Write out the full listing exactly.

> **Data below**:
====

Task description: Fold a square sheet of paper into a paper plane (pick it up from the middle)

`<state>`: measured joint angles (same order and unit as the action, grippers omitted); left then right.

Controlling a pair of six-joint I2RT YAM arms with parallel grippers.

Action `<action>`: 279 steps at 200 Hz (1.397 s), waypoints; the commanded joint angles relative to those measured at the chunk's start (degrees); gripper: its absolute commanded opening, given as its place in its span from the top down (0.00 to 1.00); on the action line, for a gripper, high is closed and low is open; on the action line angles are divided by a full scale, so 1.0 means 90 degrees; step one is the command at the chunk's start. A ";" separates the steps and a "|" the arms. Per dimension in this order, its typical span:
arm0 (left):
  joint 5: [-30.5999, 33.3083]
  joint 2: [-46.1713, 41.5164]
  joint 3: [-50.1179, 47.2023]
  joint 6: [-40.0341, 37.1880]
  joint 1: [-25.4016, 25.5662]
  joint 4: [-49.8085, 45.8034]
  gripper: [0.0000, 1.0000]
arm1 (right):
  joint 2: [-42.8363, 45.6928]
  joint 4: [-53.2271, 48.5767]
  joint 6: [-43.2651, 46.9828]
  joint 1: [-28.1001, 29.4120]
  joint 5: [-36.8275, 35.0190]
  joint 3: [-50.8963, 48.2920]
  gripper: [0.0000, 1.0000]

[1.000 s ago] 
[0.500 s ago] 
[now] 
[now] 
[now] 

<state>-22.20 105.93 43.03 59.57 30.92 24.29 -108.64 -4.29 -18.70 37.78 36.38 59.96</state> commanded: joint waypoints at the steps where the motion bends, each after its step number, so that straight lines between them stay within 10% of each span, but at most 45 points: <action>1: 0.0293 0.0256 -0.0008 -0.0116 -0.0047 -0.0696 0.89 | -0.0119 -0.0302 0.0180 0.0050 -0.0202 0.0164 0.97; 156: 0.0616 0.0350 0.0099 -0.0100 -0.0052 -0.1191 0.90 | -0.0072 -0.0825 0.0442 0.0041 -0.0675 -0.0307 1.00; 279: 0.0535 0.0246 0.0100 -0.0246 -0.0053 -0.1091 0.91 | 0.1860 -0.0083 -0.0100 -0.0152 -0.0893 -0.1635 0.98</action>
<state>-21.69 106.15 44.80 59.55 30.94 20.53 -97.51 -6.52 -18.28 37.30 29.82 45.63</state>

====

> **Solution to the exercise**:
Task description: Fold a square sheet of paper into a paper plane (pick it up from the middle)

`<state>`: measured joint angles (same order and unit as the action, grippers omitted); left then right.

Controlling a pair of six-joint I2RT YAM arms with parallel grippers.

Action `<action>`: 279 steps at 200 Hz (1.397 s), waypoints; the commanded joint angles relative to those measured at the chunk's start (degrees); gripper: its absolute commanded opening, given as its place in its span from the top down (0.00 to 1.00); on the action line, for a gripper, high is closed and low is open; on the action line angles are divided by a full scale, so 1.0 means 90 degrees; step one is the command at the chunk's start. A ";" separates the steps and a "|" the arms. Per dimension in this order, its typical span:
arm0 (left):
  joint 5: [-30.5999, 33.3083]
  joint 2: [-46.1713, 41.5164]
  joint 3: [-50.1179, 47.2023]
  joint 6: [-40.0341, 37.1880]
  joint 1: [-25.4016, 25.5662]
  joint 4: [-49.8085, 45.8034]
  gripper: [0.0000, 1.0000]
arm1 (right):
  joint 2: [-42.8363, 45.6928]
  joint 4: [-53.2271, 48.5767]
  joint 6: [-43.2651, 46.9828]
  joint 1: [-28.1001, 29.4120]
  joint 5: [-36.8275, 35.0190]
  joint 3: [-50.8963, 48.2920]
  gripper: [0.0000, 1.0000]

[1.000 s ago] 
[0.500 s ago] 
[now] 
[now] 
[now] 

<state>-22.20 105.93 43.03 59.57 30.92 24.29 -108.64 -4.29 -18.70 37.78 36.38 59.96</state> commanded: joint waypoints at the steps where the motion bends, each after its step number, so that straight lines between them stay within 10% of each span, but at most 45 points: <action>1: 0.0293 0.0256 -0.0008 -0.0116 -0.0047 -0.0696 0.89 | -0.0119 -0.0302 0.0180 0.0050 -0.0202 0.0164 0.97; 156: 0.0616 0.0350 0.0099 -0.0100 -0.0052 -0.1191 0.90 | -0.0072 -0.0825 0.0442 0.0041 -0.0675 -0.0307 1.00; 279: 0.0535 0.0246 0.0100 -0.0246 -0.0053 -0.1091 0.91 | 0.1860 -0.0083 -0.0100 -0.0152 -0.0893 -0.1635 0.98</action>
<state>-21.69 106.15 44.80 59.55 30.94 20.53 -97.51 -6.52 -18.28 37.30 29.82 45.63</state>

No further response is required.